**Task goal**
The pictures stay out; all of the data is to be printed exactly.

**Data block**
------------------------------------

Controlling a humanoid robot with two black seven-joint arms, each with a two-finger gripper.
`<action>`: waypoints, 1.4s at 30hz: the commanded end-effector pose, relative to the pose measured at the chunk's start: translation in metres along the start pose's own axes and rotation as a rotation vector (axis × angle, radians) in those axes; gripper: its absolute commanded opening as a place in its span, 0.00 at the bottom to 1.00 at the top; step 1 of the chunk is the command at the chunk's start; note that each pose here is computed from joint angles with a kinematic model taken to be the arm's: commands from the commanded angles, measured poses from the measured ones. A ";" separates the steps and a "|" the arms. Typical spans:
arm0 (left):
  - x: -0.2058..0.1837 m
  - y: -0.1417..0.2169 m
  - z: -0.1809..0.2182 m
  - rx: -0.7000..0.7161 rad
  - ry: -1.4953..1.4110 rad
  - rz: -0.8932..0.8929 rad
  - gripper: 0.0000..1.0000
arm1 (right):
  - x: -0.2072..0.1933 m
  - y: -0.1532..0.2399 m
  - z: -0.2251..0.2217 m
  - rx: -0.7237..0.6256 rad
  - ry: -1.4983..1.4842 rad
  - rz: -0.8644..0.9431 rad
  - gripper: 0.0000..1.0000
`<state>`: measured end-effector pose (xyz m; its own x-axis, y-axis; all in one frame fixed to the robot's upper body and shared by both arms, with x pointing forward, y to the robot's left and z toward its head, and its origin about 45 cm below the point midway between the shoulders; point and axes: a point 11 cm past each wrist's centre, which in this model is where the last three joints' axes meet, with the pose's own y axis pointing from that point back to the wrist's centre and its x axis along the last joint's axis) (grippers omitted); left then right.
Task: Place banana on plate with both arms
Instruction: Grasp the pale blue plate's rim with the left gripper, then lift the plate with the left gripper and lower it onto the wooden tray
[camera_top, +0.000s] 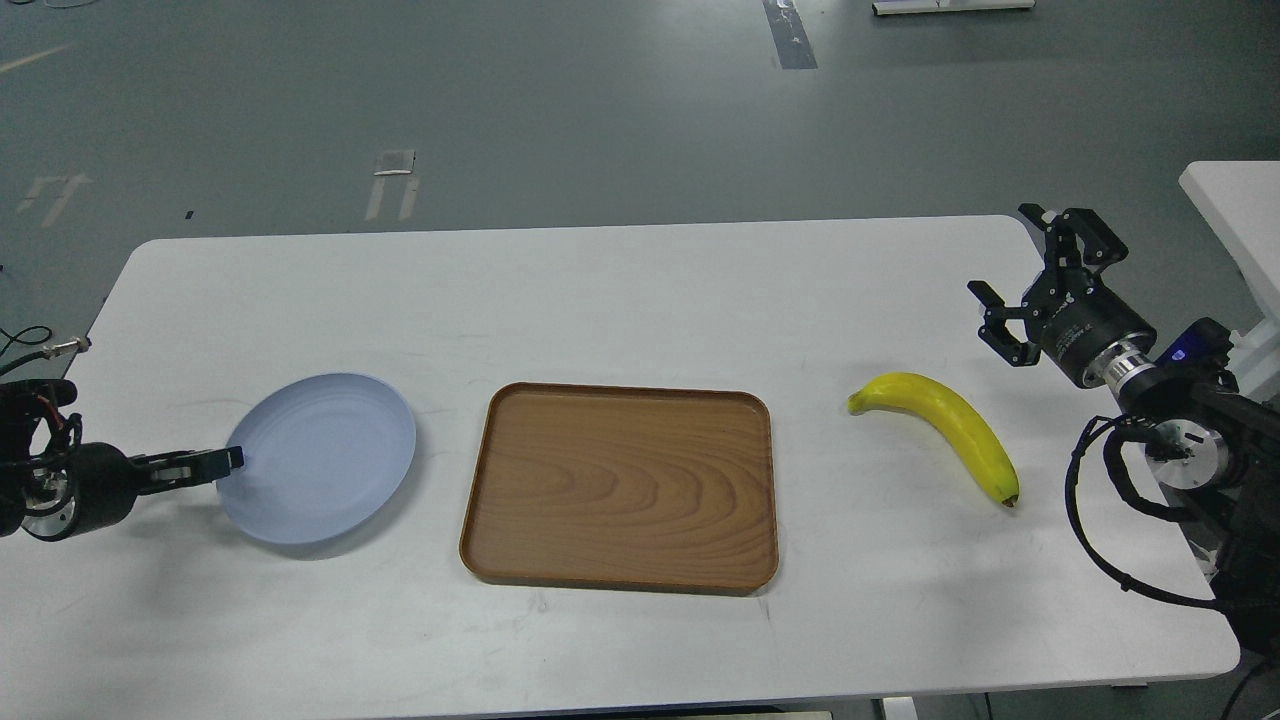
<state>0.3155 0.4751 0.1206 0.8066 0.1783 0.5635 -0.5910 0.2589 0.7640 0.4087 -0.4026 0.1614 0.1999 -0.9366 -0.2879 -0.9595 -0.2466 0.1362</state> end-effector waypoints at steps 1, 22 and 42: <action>0.001 0.001 -0.001 0.002 0.000 0.005 0.00 | 0.000 0.000 0.000 0.000 0.000 0.000 1.00; 0.095 0.002 0.097 -0.231 -0.079 0.114 0.00 | 0.000 -0.001 -0.003 0.005 0.004 0.000 1.00; 0.051 -0.094 0.304 -0.518 -0.476 -0.121 0.00 | 0.006 0.002 -0.006 0.005 0.012 0.011 1.00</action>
<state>0.4098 0.1804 0.1897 0.6950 -0.2553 0.6722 -0.3386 0.7085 0.6192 0.4097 -0.4090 0.1661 0.1941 -0.9415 -0.2756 -0.9624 -0.2372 0.1322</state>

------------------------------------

**Exercise output**
Controlling a humanoid robot with two black seven-joint arms, each with a two-finger gripper.
`<action>`: waypoints, 1.4s at 30hz: the commanded end-effector pose, relative to the pose measured at the chunk's start: translation in metres along the start pose's own axes and rotation as a rotation vector (axis × angle, radians) in those axes; gripper: its absolute commanded opening as a place in its span, 0.00 at the bottom to 1.00 at the top; step 1 of the chunk is the command at the chunk's start; note that each pose here is computed from joint angles with a kinematic model taken to be the arm's: commands from the commanded angles, measured poses from the measured ones. A ";" separates the steps and a "|" the arms. Typical spans:
arm0 (left):
  - x: -0.2058..0.1837 m
  - y: -0.1417..0.2169 m
  - z: -0.1809..0.2182 m
  - rx: -0.7000..0.7161 rad
  - ry: -1.4953..1.4110 rad
  - rz: -0.8932..0.8929 rad
  - gripper: 0.0000..1.0000
arm1 (right):
  - x: -0.2072..0.1933 m
  - y: -0.1532..0.2399 m
  - z: -0.2251..0.2217 m
  - rx: -0.7237..0.6256 rad
  - ry: -1.4983..1.4842 rad
  - rz: -0.8644..0.9431 rad
  - gripper: 0.0000..1.0000
`<state>`: measured end-effector pose (xyz m; its own x-axis, y-axis; all in one frame fixed to the robot's upper body and shared by both arms, with x pointing forward, y to the robot's left and z toward its head, and its origin about 45 cm below the point midway between the shoulders; point and axes: a point 11 cm past each wrist's centre, which in this model is where the last three joints' axes meet, with the pose's own y axis pointing from that point back to the wrist's centre and its x axis along the last joint's axis) (grippers omitted); left then right.
Task: Place banana on plate with both arms
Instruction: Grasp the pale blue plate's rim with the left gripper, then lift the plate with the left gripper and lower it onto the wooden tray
[camera_top, +0.000s] 
<state>0.3155 0.4751 0.1206 0.8066 0.1783 0.5635 -0.5910 0.2589 0.7640 0.4087 -0.4026 0.1614 0.1999 -0.9366 -0.2879 -0.9595 -0.2466 0.1362</state> end-effector waypoints at steps 1, 22 and 42: <action>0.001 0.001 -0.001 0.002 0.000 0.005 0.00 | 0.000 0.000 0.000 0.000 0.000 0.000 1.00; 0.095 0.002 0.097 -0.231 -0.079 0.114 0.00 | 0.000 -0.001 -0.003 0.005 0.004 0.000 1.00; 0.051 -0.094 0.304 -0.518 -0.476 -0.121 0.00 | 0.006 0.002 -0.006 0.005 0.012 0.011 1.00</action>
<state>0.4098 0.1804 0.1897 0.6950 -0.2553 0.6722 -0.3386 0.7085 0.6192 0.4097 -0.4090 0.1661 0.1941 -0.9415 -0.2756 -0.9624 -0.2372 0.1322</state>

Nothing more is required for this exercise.